1. A horizontal draught carburettor for internal combustion engines, wherein a constant level float chamber extends around the bottom and at least part of each side of a horizontal main intake duct and is so arranged that, in use, the fuel level therein is above the level of the lowest part of the interior of said duct; a main emulsifying tube, which is arranged within an emulsion block, has a lower portion which extends substantially vertically downward through the centre of the float chamber; and two floats are arranged within the float chamber on the two opposite sides respectively of the lower portion of the emulsion block and of the main intake duct of the carburettor.

2. A horizontal draught carburettor for internal combustion engines, comprising a horizontal main intake duct incorporating a main venturi; a constant level float chamber extending around the bottom and at least part of each side of the main intake duct; a substantially vertical emulsion block having a lower portion projecting downwardly into the float chamber from the middle bottom part of the main intake duct and an upper portion extending upwardly into the interior of the main intake duct from said middle bottom part, said emulsion block having a main emulsifying tube arranged in a vertical bore therein; a secondary venturi on the upper end of the upper portion of the emulsion block, the secondary venturi being axially aligned with the main venturi and having its downstream end located in uniformly spaced relationship within the throat of the latter and two floats arranged within the float chamber on the two opposite sides respectively of the lower

portion of the emulsion block and of the main intake duct of the carburettor.

3. A carburettor as claimed in claim I or 2, wherein the two floats are interconnected, at a level below the bottom of the main intake duct, by a yoke arranged to control the operation of a needle valve which regulates the entry of fuel into the float chamber.

4. A carburettor as claimed in any of claims 1 to 3, wherein a metering and inlet duct is provided in the emulsion block, at a level above the fuel level in the float chamber when the carburettor is in use, for the admission of air to form in the main emulsifying tube an air-fuel emulsion with fuel from the float chamber.

5. A carburettor as claimed in any of claims 2 to 4, wherein the emulsion block contains a duct or system of ducts for conveying fuel from an idling jet to a position where it is admixed with air to form an idling air-fuel emulsion and part of the said duct or system of ducts extends above the fuel level in the float chamber when the carburettor is in use and a metering duct is provided in the upper portion of the emulsion block for the admission of the air forming said idling air-fuel mixture.

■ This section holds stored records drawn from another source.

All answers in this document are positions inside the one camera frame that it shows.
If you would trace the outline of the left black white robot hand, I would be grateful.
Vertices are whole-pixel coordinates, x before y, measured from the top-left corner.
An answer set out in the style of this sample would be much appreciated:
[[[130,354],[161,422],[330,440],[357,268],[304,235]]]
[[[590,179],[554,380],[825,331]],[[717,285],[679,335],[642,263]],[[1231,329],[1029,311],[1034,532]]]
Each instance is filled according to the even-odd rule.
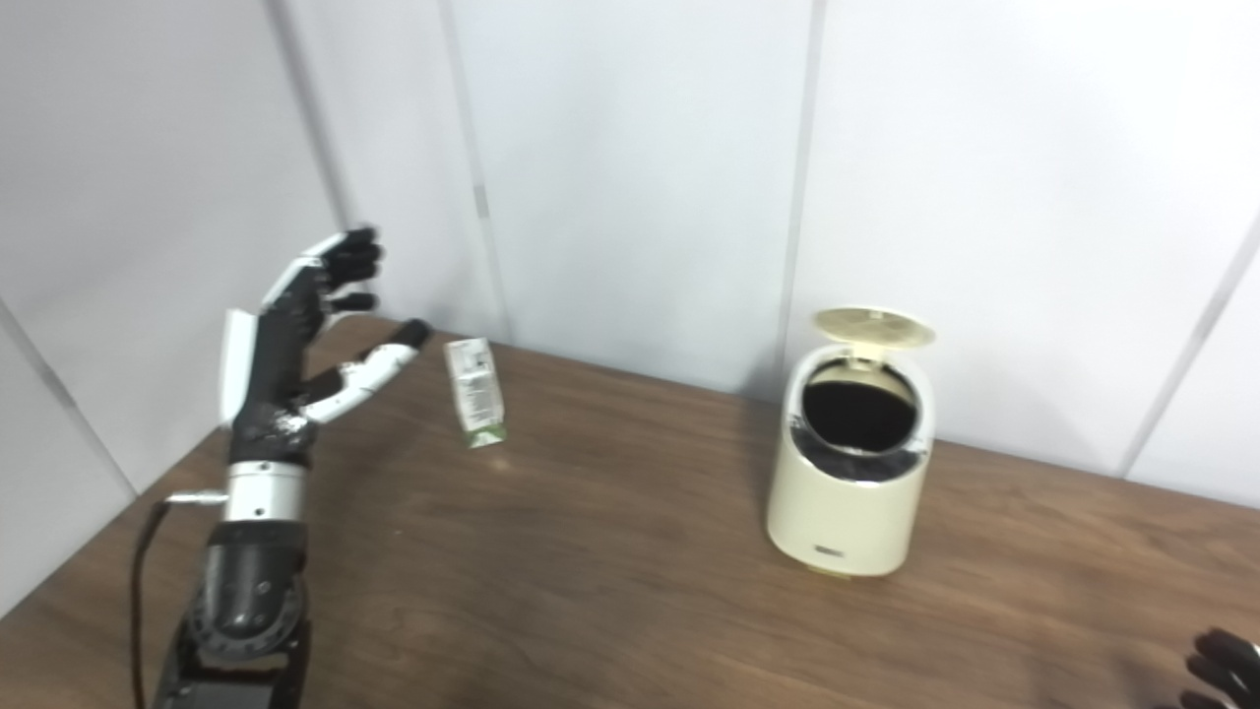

6. A carburettor as claimed in any of claims 1 to 5, wherein the constant level float chamber is so arranged that even when, in use, the carburettor is tilted through a substantial angle in any direction, the level of the fuel therein is lower than the outlet of the main emulsifying tube by only a few millimetres.

7. A horizontal draught carburettor substantially as hereinbefore described with reference to the accompanying drawings.